Hacker News new | ask | show | jobs
by victorhooi 4459 days ago
I'm sorry, but this seems a bit of a lazy question.

There are many large-scale deployments of MongoDB - a simple Google search will yield you results.

Off the top of my head - FourSquare, Stripe, ServerDensity, eBay (non-site) etc.

MongoDB (the company) also uses it for MMS - their cloud-based monitoring system, which probably handles hundreds of thousands of metrics every second from tens of thousands of hosts.

So yes, there is a lot of FUD about "it doesn't scale" etc.

Most of the FUD seems to originate from people not reading the manual, and completely misconfiguring things, and wondering why it doesn't work.

To be fair, most competing products (Riak, Couch etc.) will scale enough for most people. So this is sort of a red herring. (And by the point that you are as big as FourSquare, the assumption is you'll probably hire engineers who will read the manual =) ).

So the decision boils down to other things - how easy is the query language, do you need GeoJSON support, do you need aggregations, how mature is the overall ecosystem etc.

And that's why people are picking MongoDB - not really the WOAH, LOOK AT THE OPS PER SECOND!.

2 comments

> Most of the FUD seems to originate from people not reading the manual, and completely misconfiguring things, and wondering why it doesn't work.

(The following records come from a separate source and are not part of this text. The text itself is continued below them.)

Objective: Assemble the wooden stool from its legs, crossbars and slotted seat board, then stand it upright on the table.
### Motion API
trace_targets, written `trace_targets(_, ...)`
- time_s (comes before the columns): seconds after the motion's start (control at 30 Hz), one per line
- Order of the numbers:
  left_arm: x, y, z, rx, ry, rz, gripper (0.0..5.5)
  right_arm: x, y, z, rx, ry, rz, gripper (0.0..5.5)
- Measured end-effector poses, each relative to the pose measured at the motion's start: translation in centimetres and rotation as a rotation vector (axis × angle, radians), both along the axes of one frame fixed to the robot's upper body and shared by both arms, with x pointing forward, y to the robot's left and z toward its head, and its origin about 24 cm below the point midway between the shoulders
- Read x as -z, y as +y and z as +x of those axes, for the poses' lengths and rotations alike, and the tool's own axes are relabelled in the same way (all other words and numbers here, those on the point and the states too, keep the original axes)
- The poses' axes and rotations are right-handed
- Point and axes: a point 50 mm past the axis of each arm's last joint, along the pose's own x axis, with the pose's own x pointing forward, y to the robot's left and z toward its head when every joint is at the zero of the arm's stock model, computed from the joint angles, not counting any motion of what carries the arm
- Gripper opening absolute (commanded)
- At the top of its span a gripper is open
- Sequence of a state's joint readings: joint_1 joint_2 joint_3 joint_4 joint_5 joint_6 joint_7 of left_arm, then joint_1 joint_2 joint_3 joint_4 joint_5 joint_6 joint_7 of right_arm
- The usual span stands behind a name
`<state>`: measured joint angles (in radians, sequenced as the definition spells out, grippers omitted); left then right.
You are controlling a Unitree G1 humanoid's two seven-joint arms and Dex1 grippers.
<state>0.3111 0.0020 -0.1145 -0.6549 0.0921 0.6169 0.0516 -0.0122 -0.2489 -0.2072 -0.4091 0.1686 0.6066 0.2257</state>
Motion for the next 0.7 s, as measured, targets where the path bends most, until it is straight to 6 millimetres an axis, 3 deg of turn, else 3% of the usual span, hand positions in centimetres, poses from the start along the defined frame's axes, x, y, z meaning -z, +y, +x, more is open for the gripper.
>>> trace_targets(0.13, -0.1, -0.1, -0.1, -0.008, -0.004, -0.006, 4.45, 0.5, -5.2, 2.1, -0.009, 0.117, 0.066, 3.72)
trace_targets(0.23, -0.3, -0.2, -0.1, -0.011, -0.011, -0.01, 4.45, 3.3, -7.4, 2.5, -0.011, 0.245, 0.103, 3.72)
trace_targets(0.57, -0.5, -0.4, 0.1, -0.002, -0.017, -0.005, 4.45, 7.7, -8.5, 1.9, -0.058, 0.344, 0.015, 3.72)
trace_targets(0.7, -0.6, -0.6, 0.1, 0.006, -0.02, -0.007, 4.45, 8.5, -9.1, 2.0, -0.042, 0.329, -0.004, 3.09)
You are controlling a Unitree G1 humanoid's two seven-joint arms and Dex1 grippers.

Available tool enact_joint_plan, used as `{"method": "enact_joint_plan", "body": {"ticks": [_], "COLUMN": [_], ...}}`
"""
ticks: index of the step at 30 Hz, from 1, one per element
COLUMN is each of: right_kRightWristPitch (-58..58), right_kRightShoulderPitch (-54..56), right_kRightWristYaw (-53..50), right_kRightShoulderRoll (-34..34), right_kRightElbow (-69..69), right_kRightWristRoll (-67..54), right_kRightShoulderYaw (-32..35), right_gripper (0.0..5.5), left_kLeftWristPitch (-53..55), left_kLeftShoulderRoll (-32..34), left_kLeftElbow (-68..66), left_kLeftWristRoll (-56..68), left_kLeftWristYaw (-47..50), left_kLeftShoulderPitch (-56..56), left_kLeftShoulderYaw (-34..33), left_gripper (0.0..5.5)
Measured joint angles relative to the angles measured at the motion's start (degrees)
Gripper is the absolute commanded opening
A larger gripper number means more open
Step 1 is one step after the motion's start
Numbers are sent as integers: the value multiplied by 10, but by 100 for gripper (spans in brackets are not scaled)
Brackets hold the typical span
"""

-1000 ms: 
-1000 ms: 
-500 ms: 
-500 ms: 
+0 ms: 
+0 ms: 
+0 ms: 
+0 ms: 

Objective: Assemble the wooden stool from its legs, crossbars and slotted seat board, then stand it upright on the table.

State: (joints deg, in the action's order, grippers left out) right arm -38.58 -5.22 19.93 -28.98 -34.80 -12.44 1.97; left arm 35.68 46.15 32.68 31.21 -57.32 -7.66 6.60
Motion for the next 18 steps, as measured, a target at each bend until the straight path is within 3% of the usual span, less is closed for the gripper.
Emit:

Most of the FUD comes from the deceptive marketing 10gen used to promote MongoDB. It now has a well deserved bad reputation that will never go away,no matter how much startup choosed it.

What deceptive marketing exactly?

Could you cite an example please?

For example, there was noise before about how MongoDB was allegedly tweaking benchmarks.

The funny thing was, from what I've read, they've always had a policy of never ever publishing official benchmarks. Their line was, read the manual, and try it with your own data.

Are you aware of any "deceptive marketing"?

Are you aware of any FUD ? then ask yourself where it comes from. MongoDB is a bad database,If you care about your datas you shouldnt use it.
"it is a replacement for rdbms"-mongodb
Maybe you misunderstood what I was asking. I know MongoDB can scale out to very large sizes, but it becomes more of a effort to scale it out correctly ( 3 config servers and all shards replicated ). My question is can I just turn a dial at rack space and now I have my seven servers all provisioned and configured correctly, since that take the dead simple single node MongoDB deployment and extends it to the sharded replicated cluster.